The one-year-old proposal, which Washington says is comprehensive but Pyongyang sees as too stringent, is key to the success of the six-party talks comprising the United States, South Korea, DPRK, Japan, Russia and China.
DPRK's Deputy Foreign Minister Kim Gye Gwan agreed in a surprise move Saturday that Pyongyang would return to the negotiations from July 25, after the talks were stalled for more than a year.
At a dinner meeting, Kim also told US Assistant Secretary of State for East Asian Affairs Christopher Hill that Pyongyang would respond to the US plan at the talks in Beijing, said the officials accompanying US Secretary of State Condoleezza Rice on her four-nation Asian trip.
Hill had asked Kim whether DPRK was prepared to give a detailed response to the US proposal "and he said they would," one of the officials told reporters on the plane taking Rice to Thailand from her first stop, China.
She will fly to Japan later Monday and proceed to South Korea the next day.
The DPRKs claimed they have responded to the proposal using their state media but Hill told Kim "it would be fair to do it in a meeting and he said, 'yes'," the official said.
At the last round of talks in June 2004, the United States tabled a proposal at the six-party talks offering Pyongyang three months to shut down and seal its nuclear weapons facilities in return for economic and diplomatic rewards and multilateral security guarantees.
It was seen as the first significant overture to Pyongyang since Bush took office in early 2001 and branded the North part of an "axis of evil" alongside Iran and pre-war Iraq.
But the DPRK rejected the proposal, according to official media, because there were excessive upfront obligations by Pyongyang and highly intrusive inspections as well as an agreement for complete dismantling of all of its nuclear facilities.
Pyongyang instead wanted a step by step approach to weaning away from its nuclear program.
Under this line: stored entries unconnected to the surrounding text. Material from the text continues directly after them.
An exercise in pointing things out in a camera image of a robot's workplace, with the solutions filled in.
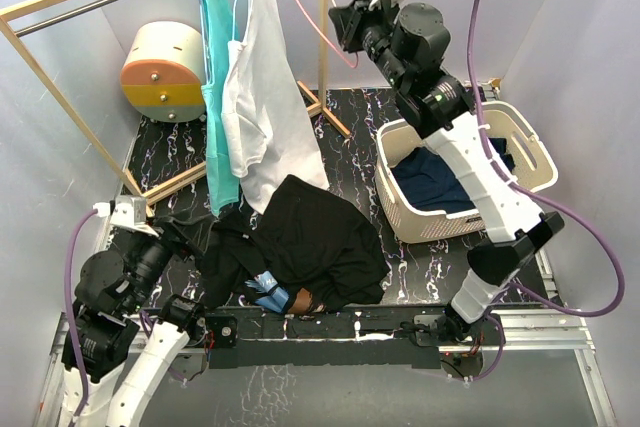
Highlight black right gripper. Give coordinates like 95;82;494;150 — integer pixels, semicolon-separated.
329;0;409;94

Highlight pink wire hanger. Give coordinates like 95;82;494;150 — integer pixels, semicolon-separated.
271;0;361;70

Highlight black t shirt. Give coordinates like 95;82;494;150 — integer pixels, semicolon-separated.
193;175;389;315

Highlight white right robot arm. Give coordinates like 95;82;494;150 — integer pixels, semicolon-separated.
328;0;564;344

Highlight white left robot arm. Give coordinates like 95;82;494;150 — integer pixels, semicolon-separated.
58;216;208;426

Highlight teal t shirt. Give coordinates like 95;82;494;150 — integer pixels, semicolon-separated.
200;0;239;215

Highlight white t shirt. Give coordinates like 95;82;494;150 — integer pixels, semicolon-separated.
221;0;329;213

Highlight cream round drawer cabinet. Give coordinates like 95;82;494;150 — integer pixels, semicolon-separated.
120;21;206;123

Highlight navy blue garment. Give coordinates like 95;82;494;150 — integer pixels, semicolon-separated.
390;136;516;214

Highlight cream plastic laundry basket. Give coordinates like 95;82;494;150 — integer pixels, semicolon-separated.
375;100;558;244

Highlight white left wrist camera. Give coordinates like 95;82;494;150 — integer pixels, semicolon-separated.
93;195;159;237

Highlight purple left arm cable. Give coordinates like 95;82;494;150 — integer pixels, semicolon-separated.
62;207;101;421

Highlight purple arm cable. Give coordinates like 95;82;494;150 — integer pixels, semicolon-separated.
399;0;627;381
62;207;101;421

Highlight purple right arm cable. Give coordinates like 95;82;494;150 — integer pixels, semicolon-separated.
399;0;627;381

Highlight wooden clothes rack frame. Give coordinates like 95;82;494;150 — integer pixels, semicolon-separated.
0;0;353;206

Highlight aluminium base frame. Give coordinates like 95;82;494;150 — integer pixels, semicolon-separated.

"That is why we need to hear from them in a comprehensive way what their concerns are," the US official said, citing the need for a written DPRK response to the proposal.
"If they have concerns about the sequencing and the frontloading, they need to tell us that in a fairly systematic way what precisely is so frontloaded."
The US proposal may be modified or expanded later with South Korean inputs if DPRK moved swiftly to drop its nuclear weapons program, officials said.
Reports suggest South Korea was planning a huge injection of assistance, including energy aid, similar to the US Marshall Plan that was key to putting western Europe back on its feet after World War II.
Rice, who is visiting Thailand's tsunami-hit Phuket island Monday, is expected to discuss the Seoul plan with South Korean leaders on her visit.
She said the plan "shows the DPRK that there is a path ahead if they wish to take advantage of the six-party talks.
US officials also said that the new round of the talks could be held for a longer period to ensure concrete results. Previous rounds were held for about three days each and have not been very engaging.
"I suspect it is going to be a bit longer than previous rounds. Most people feel that previous rounds, there were too much time in between the rounds and the rounds themslevs were too short," the official said.